==== MATERIAL SUPPLIED ====

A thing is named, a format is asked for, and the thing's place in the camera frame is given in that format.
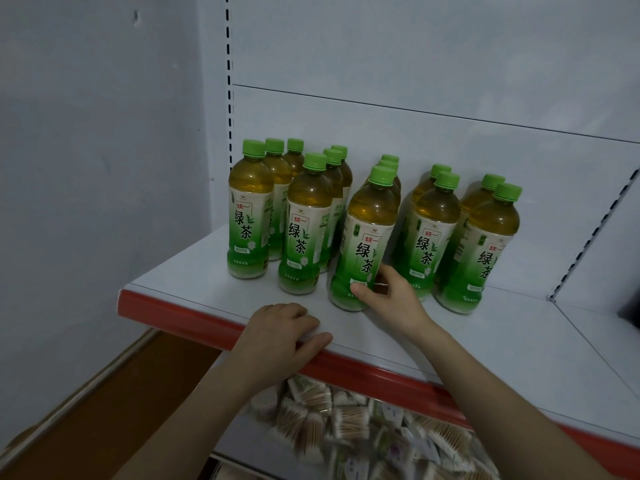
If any person's right hand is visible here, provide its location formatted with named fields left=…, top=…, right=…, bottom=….
left=350, top=265, right=434, bottom=343

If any person's left hand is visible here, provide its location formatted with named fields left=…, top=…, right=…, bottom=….
left=231, top=303, right=333, bottom=395

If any green-capped tea drink bottle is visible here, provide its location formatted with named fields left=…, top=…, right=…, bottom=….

====

WHAT THIS TASK INVOLVES →
When you reach a picture in the records above, pass over it and transcribe the rest exactly.

OUTPUT BELOW →
A thing is named, a format is asked for, and the thing's place in the camera frame is given in that format.
If any person's right hand is visible here, provide its location formatted with named fields left=…, top=…, right=…, bottom=….
left=350, top=265, right=434, bottom=343

If any person's left hand is visible here, provide its location formatted with named fields left=…, top=…, right=…, bottom=….
left=231, top=303, right=333, bottom=395

If any green-capped tea drink bottle is visible here, provide its location formatted with named fields left=…, top=…, right=…, bottom=….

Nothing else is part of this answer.